What better way to celebrate a weekend and family than to engage in a friendly battle of Wits and Wagers. Have you played it? It is a completely awesome game that challenges players to estimate answers to different questions. Then, after everyone has made an estimate, you have a chance to place your bets on the estimate that seems closest to the answer. The thing that I love about this game (aside from the absolute awesomeness of everyone putting into practice their powers of number sense) is that everyone is on equal ground. Talk about a low entry point. That makes it perfect for the whole family! Even if the youngest family member is 5. Or 6 in my case. And as in my case, those young ones can win! Big time! I love the togetherness that games within families create and I love them even more when we sharpen our math skills while we have fun.
So that night of family fun and this post by GFletchy got me really thinking about the mathematical value of games.

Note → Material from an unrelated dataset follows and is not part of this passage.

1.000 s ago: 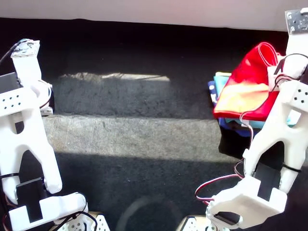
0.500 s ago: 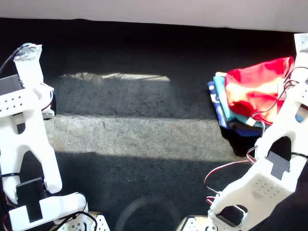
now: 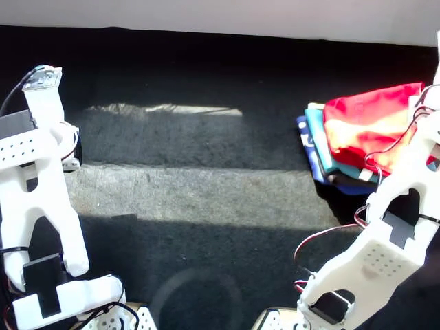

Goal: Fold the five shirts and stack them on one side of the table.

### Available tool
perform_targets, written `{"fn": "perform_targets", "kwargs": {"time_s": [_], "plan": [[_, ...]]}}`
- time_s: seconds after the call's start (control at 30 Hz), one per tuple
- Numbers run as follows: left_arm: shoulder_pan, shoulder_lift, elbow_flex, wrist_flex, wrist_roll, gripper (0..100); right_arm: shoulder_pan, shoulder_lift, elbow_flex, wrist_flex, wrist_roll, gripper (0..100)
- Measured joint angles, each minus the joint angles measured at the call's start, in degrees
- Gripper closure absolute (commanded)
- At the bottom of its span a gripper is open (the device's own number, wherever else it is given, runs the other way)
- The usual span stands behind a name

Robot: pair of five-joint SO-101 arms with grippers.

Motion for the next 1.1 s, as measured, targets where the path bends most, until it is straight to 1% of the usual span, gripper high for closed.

I love that Graham went into a classroom and literally turned the teaching upside down! I don’t teach lower grades, so I don’t have one of those 0-99 charts, but if I did, you can bet that I would turn it upside down come Monday. Milton Bradley, I bet, was onto this technique. Take a look at the game boards:
Even Candy Land, though it has no numbers, kids start counting from the bottom. They win when they reach the top. They make gains as they move towards the top. Maybe it’s time to break these goodies out in class!
Kudos to Graham for giving this a try! I see the look and use of the 0-99 chart doing a 180!